I reached out to David James, a Twitter user in his mid-20s, for this article. He talked about his attraction to now-older shows that his father loved watching. He commented on the hit primetime soap opera Dallas, which ran for 14 seasons on CBS (1978 – 1991) and then had a reboot on TNT from 2012 – 2014, along with three television movies. When I spoke with James and asked him what attracted him to such an old series, he immediately brought up the famous cliffhanger of “Who Shot J.R.?” James said, “viewing that watercooler moment play out was different because I got to play the next episode, and viewers globally had to wait months and were making bets, trying to predict who did it. That’s the thing about the bingeing versus weekly model. It has that different effect of viewing.”

It shows that anyone can fall in love with a juicy drama, no matter the decade. Twitter user @soapsmania, who is 19, has also gotten addicted to soapy drama. The Young and the Restless is now in its 50th season on CBS, and this Twitter user, also known as Kate, loves the daily sudser. When I reached out for comment, she stated, “I’ve been watching Y&R (an acronym for the beloved series) ever since I can remember. My mom has watched Y&R for many years. It was kind of a routine after school during supper. She would put it on, and I would watch it as I ate supper every day. As the years went by, the more I enjoyed the show.”

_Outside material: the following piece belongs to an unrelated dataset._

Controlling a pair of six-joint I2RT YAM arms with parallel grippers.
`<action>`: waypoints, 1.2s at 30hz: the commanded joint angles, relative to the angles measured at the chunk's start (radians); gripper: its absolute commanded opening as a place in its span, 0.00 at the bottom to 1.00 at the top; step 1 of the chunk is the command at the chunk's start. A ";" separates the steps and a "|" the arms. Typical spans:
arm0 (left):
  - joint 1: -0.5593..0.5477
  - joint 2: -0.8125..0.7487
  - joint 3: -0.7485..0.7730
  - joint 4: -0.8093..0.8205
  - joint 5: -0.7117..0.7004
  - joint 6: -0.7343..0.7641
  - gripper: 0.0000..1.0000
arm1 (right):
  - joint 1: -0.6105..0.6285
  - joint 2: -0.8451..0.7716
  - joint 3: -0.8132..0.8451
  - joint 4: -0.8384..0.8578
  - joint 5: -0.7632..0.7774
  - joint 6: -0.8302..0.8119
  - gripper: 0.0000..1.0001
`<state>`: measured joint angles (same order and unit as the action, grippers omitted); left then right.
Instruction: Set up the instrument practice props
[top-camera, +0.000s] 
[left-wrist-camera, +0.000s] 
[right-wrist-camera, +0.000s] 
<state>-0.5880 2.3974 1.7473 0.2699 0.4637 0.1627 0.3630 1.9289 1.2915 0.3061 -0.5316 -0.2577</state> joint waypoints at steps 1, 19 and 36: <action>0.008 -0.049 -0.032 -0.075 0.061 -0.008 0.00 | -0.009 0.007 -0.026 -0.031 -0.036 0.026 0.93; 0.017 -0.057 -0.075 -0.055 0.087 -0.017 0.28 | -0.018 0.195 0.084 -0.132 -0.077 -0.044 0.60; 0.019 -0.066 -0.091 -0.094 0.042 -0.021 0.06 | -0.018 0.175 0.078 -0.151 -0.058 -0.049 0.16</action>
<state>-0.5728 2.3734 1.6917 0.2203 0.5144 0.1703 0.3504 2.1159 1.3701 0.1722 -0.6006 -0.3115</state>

But drama isn’t the only thing grabbing the attention of television watchers at the college level nowadays. In a recent Nielsen Ratings report published by TVSeriesFinale, The Simpsons attracted 3.13 million viewers the week of Dec. 11, 2022, and attracted 900,000 viewers in the television demographic of 18-49-year-olds. This shows that the FOX adult animated program is still a fan-favorite among the youngest of adult ages. And even as of Jan. 27, 2023, The Simpsons was the sixth most streamed series on Disney+, showing that a fan favorite never goes out of style.

Whether it’s a soap opera, an adult animated sitcom, or even a series that is still attracting millions, like Law & Order: SVU, everyone loves a good story. Stories are what bring us together around the television set, a laptop, or even a smartphone.